Skechers stock is going to be delisted from the NYSE – what you need to know

Who is buying Skechers? skechers news

Skechers U.S.A., Inc. (NYSE: SKX) has announced a landmark $9.4 billion acquisition by investment firm 3G Capital, marking its transition to a privately held company. The deal, set to reshape the footwear giant’s future, will lead to its delisting from the New York Stock Exchange. Here are five critical details shareholders and investors need to know:


1. Acquisition Triggers Delisting

3G Capital will acquire Skechers for $63.00 per share in cash, a 30% premium over its 15-day average stock price. The transaction, approved unanimously by Skechers’ board, is expected to close in Q3 2025. Post-closure, Skechers’ shares will be delisted, ending its 30-year run as a publicly traded company. The move reflects a growing trend of firms opting for private ownership to avoid public market pressures.

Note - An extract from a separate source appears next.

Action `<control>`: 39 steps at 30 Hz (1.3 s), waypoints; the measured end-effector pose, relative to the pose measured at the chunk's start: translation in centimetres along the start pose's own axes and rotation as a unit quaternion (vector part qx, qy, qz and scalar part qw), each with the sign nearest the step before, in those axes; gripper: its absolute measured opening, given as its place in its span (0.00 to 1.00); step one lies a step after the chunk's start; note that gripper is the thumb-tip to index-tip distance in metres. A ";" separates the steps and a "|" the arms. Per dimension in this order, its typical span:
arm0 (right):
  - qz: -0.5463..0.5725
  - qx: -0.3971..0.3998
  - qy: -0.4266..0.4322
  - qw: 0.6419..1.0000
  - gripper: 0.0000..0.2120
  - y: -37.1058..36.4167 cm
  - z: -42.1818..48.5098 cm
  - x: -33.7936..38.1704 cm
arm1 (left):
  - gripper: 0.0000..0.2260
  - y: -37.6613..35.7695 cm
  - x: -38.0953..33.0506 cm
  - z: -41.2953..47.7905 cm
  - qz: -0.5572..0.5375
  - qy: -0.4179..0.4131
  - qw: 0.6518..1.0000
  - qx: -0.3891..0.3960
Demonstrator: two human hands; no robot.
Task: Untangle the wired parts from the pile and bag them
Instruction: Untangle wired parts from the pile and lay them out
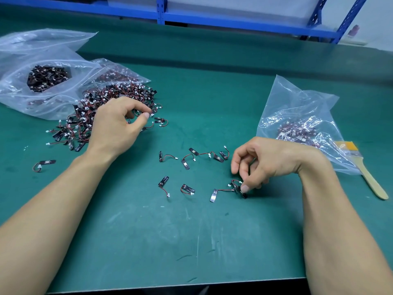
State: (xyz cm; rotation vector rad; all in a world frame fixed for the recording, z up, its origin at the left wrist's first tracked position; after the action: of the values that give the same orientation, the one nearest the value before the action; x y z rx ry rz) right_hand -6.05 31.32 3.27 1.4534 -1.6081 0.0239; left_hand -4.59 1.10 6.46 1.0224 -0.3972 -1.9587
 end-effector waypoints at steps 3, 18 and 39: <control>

2. Shareholder Options: Cash or Equity in a Private Entity

Shareholders have two payment options:

  • $63.00 per share in cash (immediate liquidity).
  • $57.00 in cash + one unlisted, non-transferable equity unit in the new private parent company.

Notably, founder Robert Greenberg and family have committed to the mixed payment, signaling confidence in Skechers’ private future. However, the equity units lack liquidity, meaning shareholders cannot trade them publicly—a key consideration for investors seeking flexibility.


3. Leadership and Strategy Remain Unchanged

Skechers will continue under CEO Robert Greenberg and its current management team, with headquarters staying in Manhattan Beach, California. The company plans to maintain its focus on international expansion, direct-to-consumer growth, and innovation. Going private may allow Skechers to pursue long-term strategies without quarterly earnings scrutiny, potentially accelerating initiatives like global distribution and technology investments.


4. Strong Financials and Deal Rationale

Skechers reported record 2024 revenue of $9 billion ($640 million net earnings), underscoring its robust market position. The acquisition at a premium suggests 3G Capital sees untapped value, possibly in Skechers’ 15% revenue exposure to China and its wholesale growth potential. Delisting could provide operational flexibility amid challenges like U.S. tariffs (not addressed in the release) and shifting trade dynamics.


5. Navigating Risks as a Private Company

While privatization offers advantages, Skechers faces external headwinds:

  • Trump-era tariffs impacting shoemaking costs.
  • Dependence on China for 15% of revenue (per FactSet).

As a private entity, Skechers may mitigate these risks through strategic adjustments away from public scrutiny. However, shareholders opting for equity units must trust management’s ability to navigate these challenges without the transparency of public reporting.

Also Read – Forget Stocks – Warren Buffett’s Life-Changing Advice from the 2025 Berkshire Hathaway Investors Meeting Will Open Your Eyes


Key Takeaways

  • Skechers’ stock surged 25% pre-market to $61.78 following the announcement.
  • The deal underscores confidence in the brand’s resilience and growth prospects.
  • Shareholders must decide between immediate cash or illiquid equity by the Q3 2025 closure.

As Skechers transitions to private ownership, stakeholders should weigh liquidity needs against long-term faith in the company’s vision. For the broader market, this acquisition highlights the evolving landscape where firms increasingly seek refuge from public market volatility.

What is 3G Capital?

3G Capital is a global private investment firm known for acquiring and managing consumer-focused brands with long-term growth potential. Founded in 2004, it has built a reputation for partnerships with iconic companies, emphasizing operational efficiency, cost discipline, and strategic expansion.